● EXERCISE DETAILS:
An exact transcription of all the data is required.

● INFORMATION SUPPLIED:
[Start of section]
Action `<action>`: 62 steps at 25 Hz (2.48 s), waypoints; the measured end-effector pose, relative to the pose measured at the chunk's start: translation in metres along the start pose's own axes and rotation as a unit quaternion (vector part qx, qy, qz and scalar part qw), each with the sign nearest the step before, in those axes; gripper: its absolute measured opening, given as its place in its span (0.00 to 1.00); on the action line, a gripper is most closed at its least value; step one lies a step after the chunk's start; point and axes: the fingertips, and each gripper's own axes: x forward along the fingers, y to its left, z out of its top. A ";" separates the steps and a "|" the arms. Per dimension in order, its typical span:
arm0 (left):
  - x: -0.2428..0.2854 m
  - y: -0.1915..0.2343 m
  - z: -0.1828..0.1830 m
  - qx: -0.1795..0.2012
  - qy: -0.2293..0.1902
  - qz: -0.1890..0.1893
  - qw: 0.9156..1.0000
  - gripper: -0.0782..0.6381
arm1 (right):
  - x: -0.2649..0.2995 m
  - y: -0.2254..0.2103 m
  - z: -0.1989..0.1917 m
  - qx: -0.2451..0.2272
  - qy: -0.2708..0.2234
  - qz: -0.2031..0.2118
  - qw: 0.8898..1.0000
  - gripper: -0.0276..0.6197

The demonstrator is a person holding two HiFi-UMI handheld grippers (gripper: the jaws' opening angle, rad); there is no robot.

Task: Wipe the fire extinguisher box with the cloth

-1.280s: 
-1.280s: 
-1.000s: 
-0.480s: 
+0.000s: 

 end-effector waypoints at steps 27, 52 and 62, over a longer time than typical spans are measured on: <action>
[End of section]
● TASK RESPONSE:
Action `<action>`: 62 steps at 25 Hz (2.48 s), waypoints; the measured end-effector pose, relative to the pose measured at the chunk's start: translation in metres along the start pose's own axes and rotation as a unit quaternion (vector part qx, qy, qz and scalar part qw), each with the sign nearest the step before, in those axes; gripper: its absolute measured opening, given as its place in its span (0.00 to 1.00); on the action line, a gripper is most closed at its least value; step one lies a step after the chunk's start; point and axes: the fingertips, and each gripper's own axes: x forward along the fingers, y to its left, z out of its top. A ";" separates the steps and a "|" the arms. Per dimension in order, its typical span:
arm0 (left):
  - x: -0.2428..0.2854 m
  - y: -0.1915..0.2343 m
  - z: -0.1828..0.1830 m
  - qx: -0.1795..0.2012
  - qy: -0.2293..0.1902
  - qz: -0.1890..0.1893
  - qw: 0.9156..1.0000
  - gripper: -0.0782..0.6381
arm1 (right):
  - x: -0.2649..0.2995 m
  - y: -0.2254..0.2103 m
  - z: -0.1989..0.1917 m
  - qx: -0.2451..0.2272
  - qy: -0.2708..0.2234
  - qz: -0.2031..0.2118
  - qw: 0.8898..1.0000
  - gripper: -0.0276..0.6197

The demonstrator is a person holding two HiFi-UMI handheld grippers (gripper: the jaws' opening angle, rad); there is no robot.

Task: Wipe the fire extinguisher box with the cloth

-1.280s: 
-1.280s: 
-1.000s: 
-0.480s: 
+0.000s: 

 end-effector waypoints at steps 27, 52 and 62, over a longer time than typical spans are measured on: <action>

The required response has been given in full.